Most importantly, they saw themselves reflected in the tradition. Representation is often discussed in abstract political language. At the BPIR, it felt tangible.
A child watching a Black cowboy ride into the arena is not simply watching entertainment. They are witnessing possibility.
That may be one of the rodeo’s greatest forms of cultural preservation: not simply remembering the past, but making sure the next generation can imagine themselves inside the future.
VI. The Dirt Matters
One of the most unexpected lessons of the series came from something most spectators never think about: the dirt itself.
Champion rider Tim Walker explained it beside the Memphis arena rail with the seriousness of a craftsman discussing tools. Proper rodeo dirt matters.
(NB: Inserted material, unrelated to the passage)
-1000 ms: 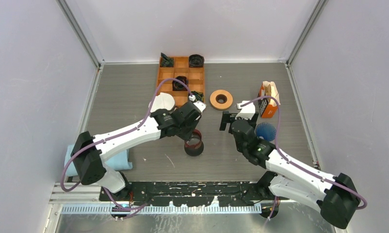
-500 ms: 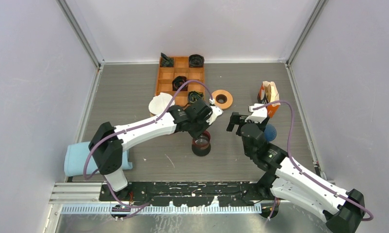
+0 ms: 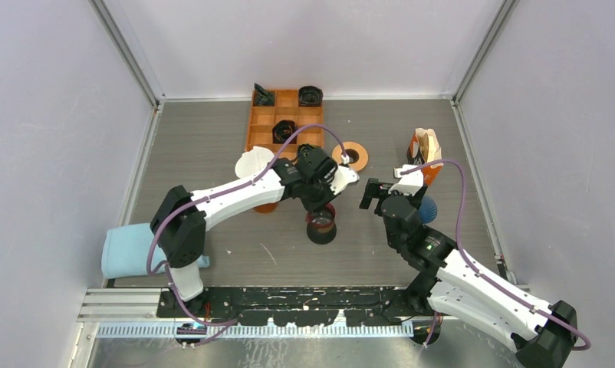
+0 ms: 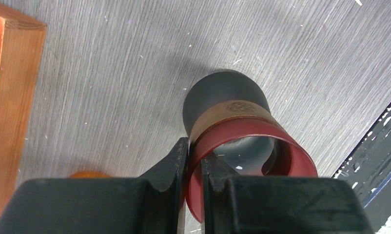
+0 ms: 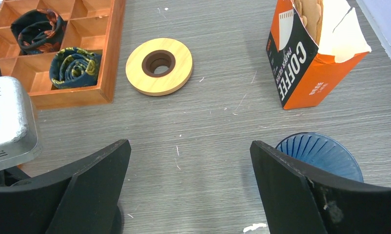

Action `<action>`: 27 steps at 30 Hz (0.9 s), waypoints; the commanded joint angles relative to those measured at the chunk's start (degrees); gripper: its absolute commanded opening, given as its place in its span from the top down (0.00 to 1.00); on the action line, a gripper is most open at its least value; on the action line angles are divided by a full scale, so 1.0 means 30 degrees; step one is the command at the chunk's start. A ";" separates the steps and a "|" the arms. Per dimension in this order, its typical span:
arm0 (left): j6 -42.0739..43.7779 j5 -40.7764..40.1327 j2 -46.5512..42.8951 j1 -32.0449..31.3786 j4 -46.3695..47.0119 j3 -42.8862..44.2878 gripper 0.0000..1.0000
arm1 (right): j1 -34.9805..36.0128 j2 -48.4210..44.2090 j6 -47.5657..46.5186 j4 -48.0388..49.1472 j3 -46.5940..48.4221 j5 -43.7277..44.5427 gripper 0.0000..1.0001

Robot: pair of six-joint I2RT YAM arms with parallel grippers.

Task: Place the coffee filter in the dripper
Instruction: Place the coffee server at the center of the board.

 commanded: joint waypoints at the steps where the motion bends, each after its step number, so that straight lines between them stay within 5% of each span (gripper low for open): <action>1: 0.1546 0.1028 0.0234 0.0335 0.0632 0.0969 0.86 | -0.0023 -0.0248 0.0237 0.0305 0.0261 0.0497 0.00; 16: 0.0745 0.0454 -0.1852 0.0466 0.0525 0.1729 0.41 | -0.0023 -0.0228 -0.0180 -0.0203 0.1237 -0.0013 0.00; 27: -0.2657 -0.5004 -0.5304 0.0465 -0.0920 0.2973 0.14 | -0.1202 0.2906 -0.1198 -0.0366 0.3499 -0.2424 0.00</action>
“Too dry, and it becomes dangerous. Too slick, and horses or riders can lose footing. Proper moisture and texture help animals turn, stop, and run safely while giving competitors confidence beneath their boots.”
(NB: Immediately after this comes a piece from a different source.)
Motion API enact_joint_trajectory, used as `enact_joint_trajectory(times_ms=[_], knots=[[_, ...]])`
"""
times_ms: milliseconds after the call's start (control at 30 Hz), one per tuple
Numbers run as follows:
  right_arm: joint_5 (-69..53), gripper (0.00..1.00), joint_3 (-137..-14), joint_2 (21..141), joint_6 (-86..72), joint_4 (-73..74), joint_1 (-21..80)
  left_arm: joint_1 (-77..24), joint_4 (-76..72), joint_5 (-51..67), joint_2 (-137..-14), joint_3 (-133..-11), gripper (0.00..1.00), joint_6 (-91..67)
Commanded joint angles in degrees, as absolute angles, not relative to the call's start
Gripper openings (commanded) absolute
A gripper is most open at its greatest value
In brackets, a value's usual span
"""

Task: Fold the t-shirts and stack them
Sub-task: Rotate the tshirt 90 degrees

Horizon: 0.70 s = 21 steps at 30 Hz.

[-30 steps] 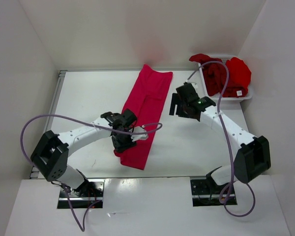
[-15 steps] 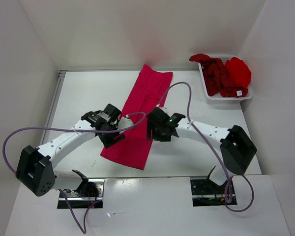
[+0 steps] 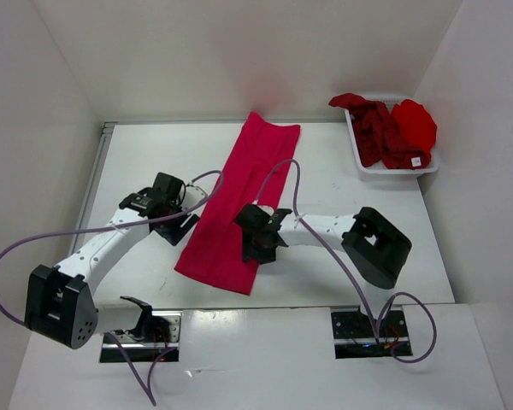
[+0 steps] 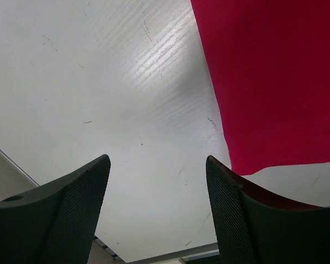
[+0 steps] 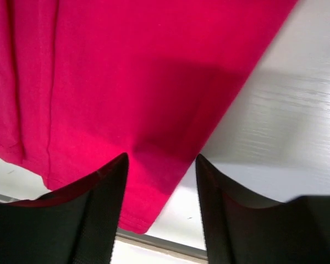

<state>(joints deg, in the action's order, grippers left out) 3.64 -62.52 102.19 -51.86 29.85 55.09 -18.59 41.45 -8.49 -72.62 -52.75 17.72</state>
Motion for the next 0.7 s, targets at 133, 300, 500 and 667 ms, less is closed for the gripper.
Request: enact_joint_trajectory(times_ms=[133,300,500,667], knots=[[2.4,0.41,-63.0,106.4,-53.2,27.0,55.2,-18.3,39.8,-9.1,-69.3,-51.2,0.78,16.6],[2.9,0.2,-61.9,105.8,-54.4,27.5,55.2,-18.3,40.3,-9.8,-67.6,-50.7,0.78,16.6],[4.1,0.0,-58.2,103.6,-54.4,29.2,53.1,-19.9,40.9,-7.8,-65.9,-51.2,0.78,17.7],[8.9,0.0,-54.8,97.1,-53.8,33.2,49.2,-22.3,41.4,-3.6,-65.9,-54.1,0.79,18.8]])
Barrel racing – Photo by Milton Kirby
Until that moment, dirt had seemed incidental.
Instead, it revealed itself as foundational.
That realization became symbolic of the BPIR itself.
Much of what makes the rodeo work happens quietly beneath the surface.
The labor.
The planning.
The preparation.
The mentorship.
The institutional memory.
Like the arena dirt, those invisible layers support everything above them.
VII. The Guardians: Bullfighters and Barrelmen
That same principle applies to another group often overlooked by casual fans: the rodeo clowns, barrel men, and bullfighters.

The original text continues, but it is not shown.